**Material provided:**
= = = = = = =
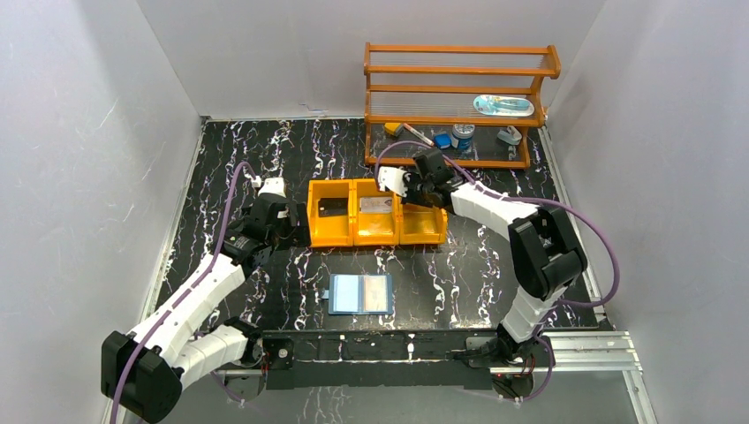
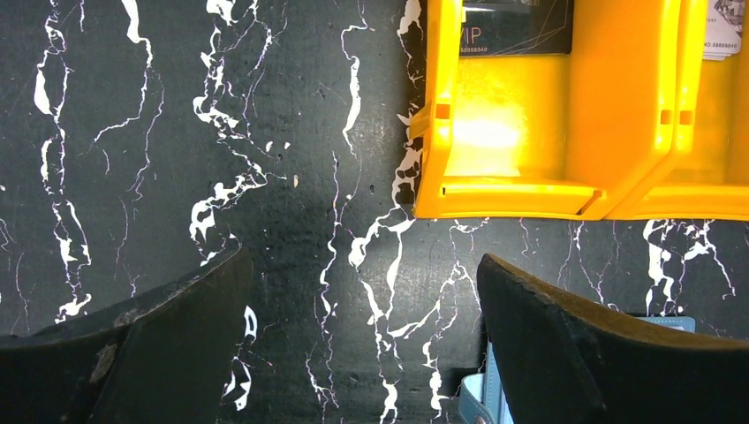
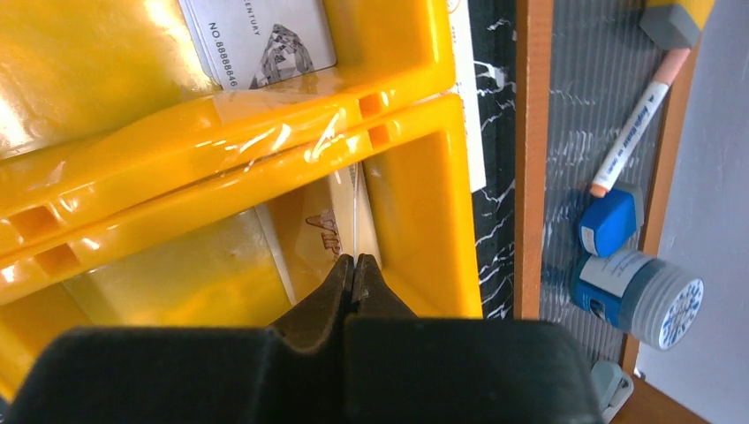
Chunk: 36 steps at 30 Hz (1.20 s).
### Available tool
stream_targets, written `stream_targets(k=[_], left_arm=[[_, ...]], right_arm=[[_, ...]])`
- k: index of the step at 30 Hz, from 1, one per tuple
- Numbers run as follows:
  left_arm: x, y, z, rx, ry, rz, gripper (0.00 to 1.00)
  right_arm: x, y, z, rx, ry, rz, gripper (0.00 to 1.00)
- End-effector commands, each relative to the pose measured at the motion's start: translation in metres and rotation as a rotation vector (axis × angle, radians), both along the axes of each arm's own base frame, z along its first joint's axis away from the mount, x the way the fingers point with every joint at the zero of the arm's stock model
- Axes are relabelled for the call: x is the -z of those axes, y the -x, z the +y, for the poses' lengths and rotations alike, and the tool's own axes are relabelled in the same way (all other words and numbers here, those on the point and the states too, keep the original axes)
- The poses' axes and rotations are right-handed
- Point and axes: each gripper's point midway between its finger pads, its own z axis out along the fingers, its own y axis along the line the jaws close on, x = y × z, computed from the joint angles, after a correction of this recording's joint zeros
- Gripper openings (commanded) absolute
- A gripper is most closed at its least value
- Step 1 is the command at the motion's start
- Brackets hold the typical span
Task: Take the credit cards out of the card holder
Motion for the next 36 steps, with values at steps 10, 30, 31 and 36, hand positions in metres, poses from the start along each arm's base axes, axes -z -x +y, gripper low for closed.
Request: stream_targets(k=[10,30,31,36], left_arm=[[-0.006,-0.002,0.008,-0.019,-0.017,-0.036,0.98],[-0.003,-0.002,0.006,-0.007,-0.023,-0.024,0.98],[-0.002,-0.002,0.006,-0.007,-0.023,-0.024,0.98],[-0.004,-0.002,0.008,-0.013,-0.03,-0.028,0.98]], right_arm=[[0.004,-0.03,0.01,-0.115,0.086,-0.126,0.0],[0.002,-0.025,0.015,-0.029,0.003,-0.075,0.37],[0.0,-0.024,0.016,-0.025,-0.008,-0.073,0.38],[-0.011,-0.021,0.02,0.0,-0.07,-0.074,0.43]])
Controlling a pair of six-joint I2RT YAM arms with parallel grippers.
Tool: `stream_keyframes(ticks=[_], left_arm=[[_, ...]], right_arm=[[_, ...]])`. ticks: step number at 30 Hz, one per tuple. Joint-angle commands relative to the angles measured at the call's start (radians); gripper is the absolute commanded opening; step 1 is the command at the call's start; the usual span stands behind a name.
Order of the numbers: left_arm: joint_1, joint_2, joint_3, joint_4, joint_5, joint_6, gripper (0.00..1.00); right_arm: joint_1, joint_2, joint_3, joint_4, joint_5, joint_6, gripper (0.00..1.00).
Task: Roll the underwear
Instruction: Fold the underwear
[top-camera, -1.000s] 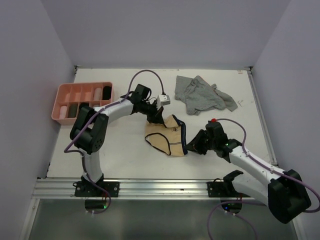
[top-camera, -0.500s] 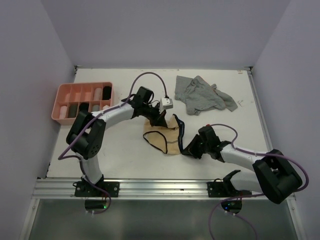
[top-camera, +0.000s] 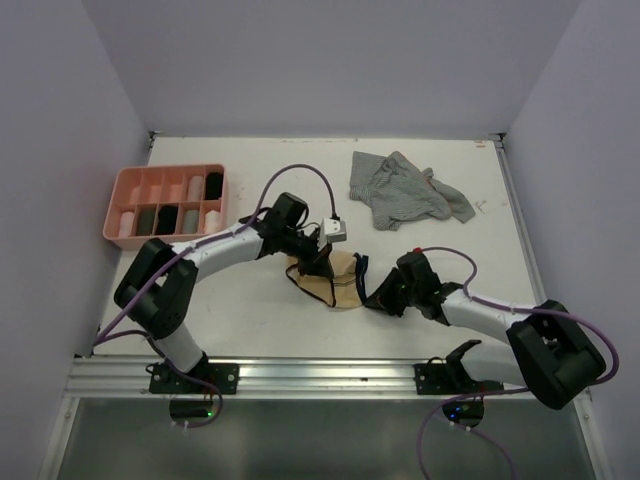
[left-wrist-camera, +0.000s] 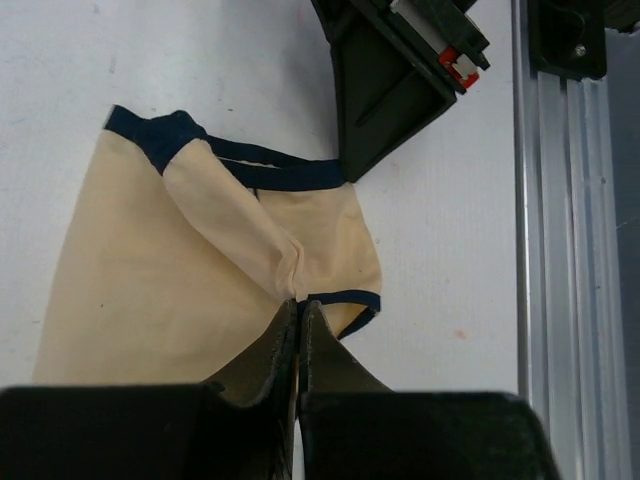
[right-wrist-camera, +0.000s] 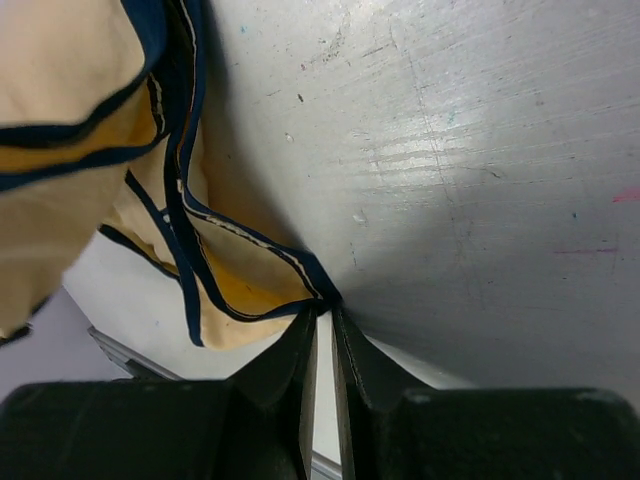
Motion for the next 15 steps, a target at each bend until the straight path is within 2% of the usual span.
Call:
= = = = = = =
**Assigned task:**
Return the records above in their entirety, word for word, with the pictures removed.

**Answer:**
Chunk: 36 steps at 30 Hz (1.20 s).
### Available tool
stream_targets, written `stream_targets(k=[_], left_arm=[[_, ...]], right_arm=[[_, ...]])`
- k: index of the step at 30 Hz, from 1, one per tuple
- Numbers run as follows:
  left_arm: x, y, z, rx, ry, rz, gripper (0.00 to 1.00)
  right_arm: x, y, z, rx, ry, rz, gripper (0.00 to 1.00)
- End-effector commands, each relative to the pose measured at the motion's start: translation in metres and rotation as a rotation vector (axis × angle, radians), both along the axes of each arm's own base frame, z along its first joint's axis away from the mount, x the way the fingers point with every joint at the zero of the arm's stock model
- Axes are relabelled for the call: x is the -z of those axes, y the -x, z the +y, for the poses' lengths and rotations alike, and the tool's own axes are relabelled in the same way (all other words and numbers here, those on the point and the states too, keep the original axes)
- The poses' axes and rotations are right-handed
- Point and axes: each gripper's point midway between its finger pads, its own z axis out along the fingers, its own y axis along the line the jaws close on, x = y × z, computed from the joint angles, after a correction of this recording's joint zeros
- Gripper openings (commanded) absolute
- A gripper is most closed at its least value
- Step 1 is the command at the motion's start
- Brackets hold the typical span
Task: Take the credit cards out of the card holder
Motion for the next 36 steps, with values at steps 10, 30, 31 and 36, hand positions in metres, poses from the start along each arm's base axes, axes -z -x +y, gripper low for closed.
Request: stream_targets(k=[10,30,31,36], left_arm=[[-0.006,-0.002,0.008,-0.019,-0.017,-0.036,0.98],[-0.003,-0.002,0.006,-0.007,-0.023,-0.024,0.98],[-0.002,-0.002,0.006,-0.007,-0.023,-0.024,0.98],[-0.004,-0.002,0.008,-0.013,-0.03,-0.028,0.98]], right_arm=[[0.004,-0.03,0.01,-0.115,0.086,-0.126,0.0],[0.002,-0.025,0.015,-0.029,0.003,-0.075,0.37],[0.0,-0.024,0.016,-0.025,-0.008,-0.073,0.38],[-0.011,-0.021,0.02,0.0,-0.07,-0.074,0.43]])
Controlling a pair of six-joint I2RT YAM arms with parallel grippers.
Tool: `stream_keyframes(ticks=[_], left_arm=[[_, ...]], right_arm=[[_, ...]])`. ticks: step number at 30 Hz, one per tuple. Joint-angle commands relative to the angles measured at the call's start (radians); gripper is the absolute commanded opening; step 1 is the command at the call's start; the usual span stands behind a name.
Order of the numbers: left_arm: joint_1, joint_2, joint_3, joint_4, joint_5, joint_6, gripper (0.00..1.00); right_arm: joint_1, joint_2, joint_3, joint_4, joint_5, joint_6, gripper (0.00..1.00).
Task: Roll the underwear
Instruction: Fold the underwear
[top-camera, -1.000s] 
[top-camera, -0.500s] 
[top-camera, +0.000s] 
[left-wrist-camera, +0.000s] 
[right-wrist-camera, +0.000s] 
Motion for the next 15 steps, a target at each bend until the straight path is within 2% of the usual span.
Call:

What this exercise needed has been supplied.